What to Eat for Healthy Teeth

We all know that for good oral health, we should be brushing (twice daily), flossing and rinsing our teeth.  Ideally, after every meal or beverage other than water we would be rinsing and cleaning our teeth right away.  Of course, that would only be realistically possible in our dreams, which gives added importance to finding that extra level or oral care where we can and making the most of it.  Let’s talk about one area of an oral health care routine that doesn’t get a lot of chatter; your diet. 

What you consume, and the nutritional value of it, can have a sizable affect on how healthy your teeth and gums are. It also drastically increases your odds of maintaining a healthy smile as you age and staying free of unwanted gum disease.  The Canadian Dental Association states that a proper, well-balanced diet is good for dental health.

You might be asking yourself how your diet and oral health are linked, so let’s find out.

Research suggests that poor nutrition allows diseases to progress faster and potentially become more severe.  This includes your mouth, an area where improper nutrition can lead to gum disease and other complications.  It makes sense, because without the proper nutrition for your body, your immune system and your ability to fight back is being compromised.  For your mouth this means teeth and gums become increasingly susceptible to not only tooth decay and gum disease, but also the ability to resist infection. 

So, now that we know good nutrition is necessary for good health, what about a more direct link to the topic of this discussion; our teeth?

Many foods we consume everyday contain the two biggest threats to our oral health which are sugars and acids.  Sugars and acids can lead to tooth decay and gum disease when left coating your teeth for extended periods. 

Sugar is well known to be bad for your health in general and your teeth are no different.  Sugar is one of the biggest culprits in bad oral health and tooth decay.  The bacteria in dental plaque ` tooth damage, meaning vomiting and acid reflux are bad news when they allow the stomach acid to contact your teeth…

What are the effects of sugar and acid on my teeth?

The sugars and acids in foods you consume will cause your tooth enamel to erode in a process called demineralization. This can leave your teeth discoloured and feeling sensitive.  Tooth enamel is the protective layer for your teeth, and when missing the dentin of your teeth is exposed.  Exposed dentin will cause tooth sensitivity, making hot or cold foods uncomfortable to consume.

Sugars and acids can also lead to gum disease, which comes with a whole host of nasty problems like gum recession and jaw bone erosion.

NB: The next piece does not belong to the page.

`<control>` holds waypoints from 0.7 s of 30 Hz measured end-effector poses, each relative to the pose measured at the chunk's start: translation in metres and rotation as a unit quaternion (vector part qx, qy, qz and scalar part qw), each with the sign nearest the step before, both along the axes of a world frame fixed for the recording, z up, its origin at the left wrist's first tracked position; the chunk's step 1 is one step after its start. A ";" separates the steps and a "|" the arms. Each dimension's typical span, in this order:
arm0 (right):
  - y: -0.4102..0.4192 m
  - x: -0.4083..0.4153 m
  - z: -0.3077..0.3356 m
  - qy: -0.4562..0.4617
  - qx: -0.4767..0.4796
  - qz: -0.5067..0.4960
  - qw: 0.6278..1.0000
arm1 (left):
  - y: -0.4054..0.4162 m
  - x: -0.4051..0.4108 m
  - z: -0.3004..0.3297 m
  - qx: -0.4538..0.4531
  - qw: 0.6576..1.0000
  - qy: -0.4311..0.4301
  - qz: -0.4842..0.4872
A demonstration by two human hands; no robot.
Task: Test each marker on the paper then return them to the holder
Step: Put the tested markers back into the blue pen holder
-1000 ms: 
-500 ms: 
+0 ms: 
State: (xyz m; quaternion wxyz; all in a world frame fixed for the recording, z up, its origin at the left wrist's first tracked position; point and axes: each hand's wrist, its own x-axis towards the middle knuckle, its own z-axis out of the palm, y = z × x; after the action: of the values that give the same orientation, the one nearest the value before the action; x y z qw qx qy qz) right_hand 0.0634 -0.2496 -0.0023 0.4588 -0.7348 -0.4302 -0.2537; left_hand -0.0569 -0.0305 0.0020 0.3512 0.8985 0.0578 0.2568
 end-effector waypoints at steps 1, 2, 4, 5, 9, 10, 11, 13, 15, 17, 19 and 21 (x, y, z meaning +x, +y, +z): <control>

The verdict?  Avoid sugars and acids as much as possible for a healthy mouth.  Stay away from candy, chocolates, sugary cereals and drinks or anything else loaded with sugar. Even fruit juices and sports drinks contain high amounts of sugar, as well as acids that will cause damage to your tooth enamel. Acids are everywhere as well, in sodas, fruits, coffee, wine, tomato products and much more.  Unfortunately, even carbonated water is acidic, so sorry, no “better bubbles” here.  Some acids like citrus fruits are necessary for a balanced diet, so be mindful to rinse your mouth out well afterwards and don’t brush your teeth for at least an hour.   Think about it like this.  Each sip or bite you take will cause an attack on your enamel lasting roughly twenty minutes.  That road lies paved with cavities, enamel decay, gum disease and tooth sensitivity. 

Avoiding sugar and acids completely is impossible, so what can I do?

First things first, don’t worry.  Even though sugar and acid sounds like doom and gloom for your teeth, the effects are gradual and there are steps you can take to minimize any damage.  It is recommended to rinse your mouth out with water after every meal or drink.  Brushing your teeth is also a good idea but make sure you haven’t eaten or drank anything acidic for at least an hour before.  If you have, then wait at least one hour before brushing your teeth.  In the case of acid, you can neutralize it by rinsing your mouth with a glass of water with a tablespoon of baking soda dissolved inside. 

Ensure that you practice a healthy oral care routine, which includes brushing and flossing twice daily or after every meal.  This will clean away most of the plaque and food debris which can lead to oral disease.

Don’t skip visiting your dentist for teeth cleaning appointments twice a year.  This ensure your teeth and mouth are as clean as they can be, as well as lets your dentist inspect your mouth to make sure things are looking good.  If they aren’t, catching problems early makes for much easier treatment and recovery.  Your dentist has the tools to repair or lessen the effects of enamel decay through fluoride treatments,  dental fillings, crowns or caps and dental sealants.

So it’s fairly simple.  Practice avoiding the bad foods, rinse or brush after eating when you can’t, and maintain a healthy oral care routine.  These simple steps will go a long way to minimizing damage from sugars and acids.  Aaaand remember, don’t skip the dentist.